The Academy Awards in 1954 were split between an event in an auditorium in Hollywood and one in New York. Among the New York contingent up for awards was a group behind Judy Garland’s A Star Is Born. Garland herself was in the hospital, having just given birth to her son, but the NYC crowd in the auditorium that night was rooting loudly for Garland. I was Mrs. Edwards’ guest, and I sat there reveling in the fact that I was here, and groaning with disappointment when Garland lost to Grace Kelly for The Country Girl. Mrs. Edwards took me to a reception that night where I met a man who became my number one boyfriend. He had gone to Princeton. Strangely, a day later, I met another man who had gone to Princeton. I loved these Princeton men probably because they seemed to embody F. Scott Fitzgerald. The second one, who had an apartment in Brooklyn, became my favorite. Oddly, for a partially unsophisticated girl from Iowa and Mount Holyoke, I seemed to have few, if any, compunctions about flings and affairs. I thought for a long time my promiscuity was rather out of touch with the mid-’50’s (though I learned later that it wasn’t). I never dreamed that anything untoward would ever happen to me, and it didn’t.
But it did happen to a dear friend, who told me one day that she was pregnant and that she was going to Puerto Rico for an abortion. He wouldn’t marry her. Like another friend to whom this had happened in college, she was unafraid and she didn’t want a baby then. It was an expensive trip, a difficult abortion performed by a rotten doctor, and the whole experience was ghastly. Just as it had happened to my college friend. Years later, they each married and had children, thank God, but at the time everyone was beyond upset. When Roe vs. Wade happened, these were the people I called long distance, joyous for them and me and all women. No more horrific trips to Puerto Rican doctors.

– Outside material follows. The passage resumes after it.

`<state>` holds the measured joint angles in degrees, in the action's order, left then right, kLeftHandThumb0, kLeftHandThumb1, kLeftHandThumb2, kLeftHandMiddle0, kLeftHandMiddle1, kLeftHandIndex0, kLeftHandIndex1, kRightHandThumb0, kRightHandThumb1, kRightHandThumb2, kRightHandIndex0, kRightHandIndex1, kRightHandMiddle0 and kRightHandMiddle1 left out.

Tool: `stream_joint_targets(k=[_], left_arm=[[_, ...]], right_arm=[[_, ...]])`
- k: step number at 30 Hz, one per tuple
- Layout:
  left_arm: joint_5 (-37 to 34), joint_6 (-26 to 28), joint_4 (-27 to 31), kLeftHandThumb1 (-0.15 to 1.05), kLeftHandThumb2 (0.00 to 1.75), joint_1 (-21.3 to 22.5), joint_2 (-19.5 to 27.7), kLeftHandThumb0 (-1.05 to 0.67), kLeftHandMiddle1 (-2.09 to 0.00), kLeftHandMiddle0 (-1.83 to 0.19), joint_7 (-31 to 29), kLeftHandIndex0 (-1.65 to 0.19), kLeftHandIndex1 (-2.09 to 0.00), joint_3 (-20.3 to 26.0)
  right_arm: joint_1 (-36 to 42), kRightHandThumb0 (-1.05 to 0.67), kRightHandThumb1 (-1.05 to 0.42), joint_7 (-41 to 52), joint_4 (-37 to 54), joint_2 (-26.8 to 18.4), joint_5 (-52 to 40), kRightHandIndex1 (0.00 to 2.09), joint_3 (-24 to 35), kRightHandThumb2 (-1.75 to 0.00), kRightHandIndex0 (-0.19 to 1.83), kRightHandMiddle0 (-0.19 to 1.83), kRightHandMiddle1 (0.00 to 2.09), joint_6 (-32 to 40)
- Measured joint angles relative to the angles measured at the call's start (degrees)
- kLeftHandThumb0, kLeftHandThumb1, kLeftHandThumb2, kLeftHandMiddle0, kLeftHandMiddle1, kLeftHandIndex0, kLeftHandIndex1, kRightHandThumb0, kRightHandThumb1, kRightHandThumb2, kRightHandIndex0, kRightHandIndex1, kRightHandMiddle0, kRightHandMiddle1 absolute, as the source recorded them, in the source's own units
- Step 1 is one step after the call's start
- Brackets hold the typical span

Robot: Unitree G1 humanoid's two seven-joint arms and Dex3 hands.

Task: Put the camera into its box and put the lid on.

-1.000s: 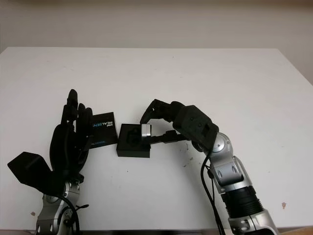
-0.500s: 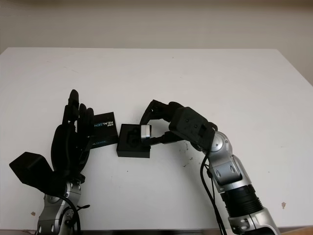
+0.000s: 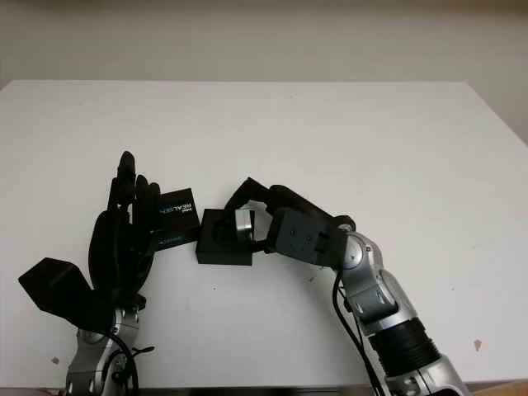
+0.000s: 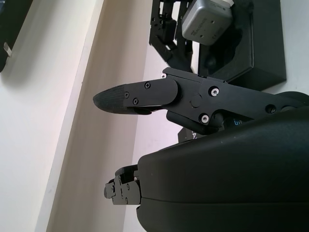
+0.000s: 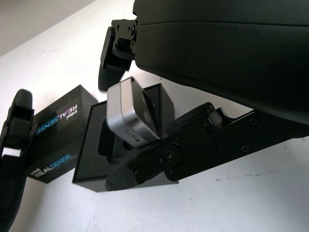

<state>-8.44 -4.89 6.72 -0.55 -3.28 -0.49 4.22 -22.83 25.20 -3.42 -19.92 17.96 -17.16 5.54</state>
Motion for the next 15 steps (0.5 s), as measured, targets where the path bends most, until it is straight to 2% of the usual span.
stream_joint_targets(k=[11, 15], left_arm=[[0.5, -0.6, 0.0, 1.05, 0.45, -0.4, -0.1, -0.54, -0.05, 0.07, 0.0, 0.1, -0.05, -0.5], [0.5, -0.6, 0.0, 1.05, 0.45, -0.5, -0.2, -0.53, -0.05, 0.07, 0.0, 0.11, -0.05, -0.5]], right_arm=[[0.1, -0.61, -0.89, -1.1, -0.2, 0.0, 1.5, 0.1, -0.2, -0.05, -0.12, -0.18, 0.7, -3.9], [0.1, -0.62, -0.89, -1.0, -0.3, 0.0, 1.8, 0.07, -0.2, -0.05, -0.13, -0.12, 0.49, -3.9]])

It seems very strange that people thought no one took chances in the ’50’s. I think they took more chances than anyone has taken before or since, but I was just lucky.

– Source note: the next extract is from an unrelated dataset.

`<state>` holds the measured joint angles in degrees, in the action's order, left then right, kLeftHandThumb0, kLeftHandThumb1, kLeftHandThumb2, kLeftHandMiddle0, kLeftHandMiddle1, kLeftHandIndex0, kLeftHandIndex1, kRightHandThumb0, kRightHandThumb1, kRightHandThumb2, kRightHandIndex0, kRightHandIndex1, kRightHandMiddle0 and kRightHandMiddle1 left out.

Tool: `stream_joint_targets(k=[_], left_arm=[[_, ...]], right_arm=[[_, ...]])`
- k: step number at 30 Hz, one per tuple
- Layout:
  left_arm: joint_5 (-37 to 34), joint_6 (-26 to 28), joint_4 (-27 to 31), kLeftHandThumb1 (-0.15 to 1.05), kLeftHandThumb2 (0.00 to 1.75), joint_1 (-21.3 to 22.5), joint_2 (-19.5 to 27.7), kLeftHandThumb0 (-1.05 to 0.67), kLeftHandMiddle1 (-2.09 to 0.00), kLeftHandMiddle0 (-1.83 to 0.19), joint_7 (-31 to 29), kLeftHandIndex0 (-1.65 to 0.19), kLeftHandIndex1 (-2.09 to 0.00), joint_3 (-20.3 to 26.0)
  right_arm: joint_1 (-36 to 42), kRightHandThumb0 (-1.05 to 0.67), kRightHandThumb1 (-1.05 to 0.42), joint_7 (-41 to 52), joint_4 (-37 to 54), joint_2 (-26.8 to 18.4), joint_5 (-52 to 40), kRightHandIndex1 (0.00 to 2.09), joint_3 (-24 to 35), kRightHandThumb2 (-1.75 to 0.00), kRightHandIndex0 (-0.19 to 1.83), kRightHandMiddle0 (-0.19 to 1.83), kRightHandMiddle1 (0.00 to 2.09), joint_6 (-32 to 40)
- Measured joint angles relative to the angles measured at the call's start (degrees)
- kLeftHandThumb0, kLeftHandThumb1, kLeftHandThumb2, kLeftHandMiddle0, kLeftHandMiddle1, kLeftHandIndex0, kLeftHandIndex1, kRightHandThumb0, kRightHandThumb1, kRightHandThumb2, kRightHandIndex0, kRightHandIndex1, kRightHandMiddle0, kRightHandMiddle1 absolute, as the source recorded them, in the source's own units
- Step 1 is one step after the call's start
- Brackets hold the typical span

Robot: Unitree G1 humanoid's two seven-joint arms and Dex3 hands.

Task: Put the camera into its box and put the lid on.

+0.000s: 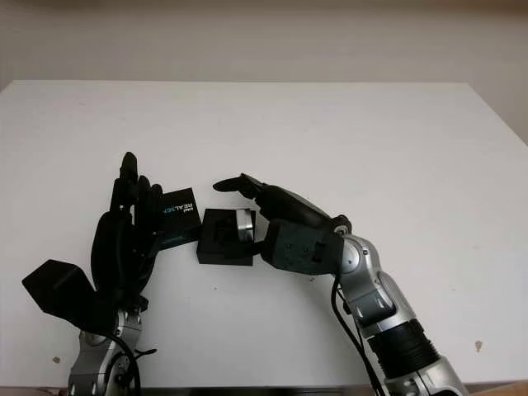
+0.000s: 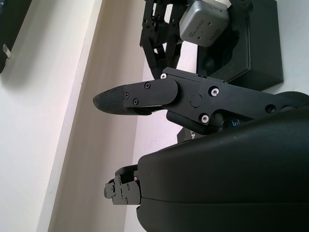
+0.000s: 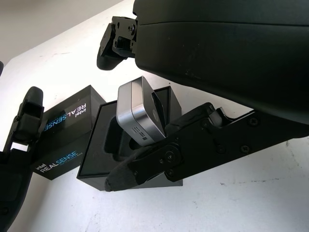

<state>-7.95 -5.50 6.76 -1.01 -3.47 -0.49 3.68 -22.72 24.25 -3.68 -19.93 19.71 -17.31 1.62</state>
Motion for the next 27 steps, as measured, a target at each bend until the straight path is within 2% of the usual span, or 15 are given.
stream_joint_targets(k=[5, 11, 13, 15, 19, 23, 27], left_arm=[[0.1, -0.2, -0.1, 1.05, 0.46, 0.0, 0.0, -0.53, -0.05, 0.07, 0.0, 0.1, -0.05, 0.0], [0.1, -0.2, -0.1, 1.05, 0.46, -0.1, -0.1, -0.53, -0.05, 0.07, 0.0, 0.1, -0.05, -0.2], [0.1, -0.2, 0.1, 1.05, 0.46, -0.2, -0.2, -0.53, -0.05, 0.07, 0.2, 0.11, -0.05, -0.3], [0.1, -0.2, 0.1, 1.05, 0.46, -0.3, -0.3, -0.53, -0.05, 0.07, 0.2, 0.11, -0.05, -0.3], [0.1, -0.2, 0.4, 1.05, 0.46, -0.5, -0.3, -0.52, -0.06, 0.06, 0.3, 0.1, -0.05, -0.3], [0.1, -0.2, 0.7, 1.05, 0.45, -0.9, -0.3, -0.52, -0.06, 0.06, 0.4, 0.1, -0.05, -0.4], [0.1, -0.2, 0.8, 1.05, 0.45, -1.1, -0.3, -0.52, -0.06, 0.06, 0.5, 0.1, -0.06, -0.4]], right_arm=[[-0.2, -0.65, -0.9, 1.2, 0.0, 0.0, 1.2, 0.04, -0.6, -0.06, -0.18, -0.1, 0.27, 0.3], [-1.8, -0.68, -0.91, 2.0, -0.8, 0.2, 0.8, 0.08, -0.7, -0.06, -0.12, -0.07, 0.19, 0.4], [-3.1, -0.62, -0.9, 2.4, -2.6, 0.5, -2.9, 0.1, 1.7, -0.05, -0.05, -0.04, 0.17, 0.6], [-4.8, -0.64, -0.9, 3.0, -5.0, 0.8, -7.5, 0.12, 5.0, -0.05, 0.0, -0.01, 0.17, 0.5], [-7.6, -0.64, -0.86, 3.6, -10.7, 0.2, -13.6, 0.15, 10.1, -0.04, 0.08, 0.1, 0.21, -5.4], [-7.3, -0.66, -0.85, 4.5, -13.5, -1.4, -15.3, 0.12, 12.1, -0.05, 0.05, 0.14, 0.24, -8.5], [-5.4, -0.68, -0.85, 3.8, -14.0, -2.3, -15.7, 0.09, 13.6, -0.05, 0.01, 0.14, 0.22, -8.0]])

Then it was over. In 1956, Mrs. Edwards was talking about me taking over her editorship. She would retire in a few years, she said, and I would step in. But I had become engaged to a man who had come out of the army and into my life and he was bound for law school and he was from Chicago.
“Don’t go,” Mrs. Edwards pleaded. ”Can’t he go to law school in New York?”
He thought not. And so, like most of the ’50’s women, I was off to where he was.
I packed, there were parties, I said my goodbyes (including bedroom finales with the Princeton boys) and I saw my last screening and wrote my last review.
Mrs. Edwards hugged me so tightly I could smell the Joy. She had tears in her eyes. “I don’t know what I’ll do,” she said in full hearing of the girl whom I had trained for my job, poor thing.
All the way to the airport, I cried. My white gloves were drenched.
“What’s wrong?” the cabbie said, concerned.
“I’m leaving New York to go to Chicago to be married,” I sobbed.
The cabbie nodded. “I don’t blame you.”
We flew over Manhattan on our way west and it looked exactly like the opening shots in a technicolor musical comedy usually distributed by MGM or 20th Century Fox. The curtains parted to reveal the orchestra playing the excitable composition that introduced How To Marry A Millionaire.
Of course, later, I found it wasn’t like that at all.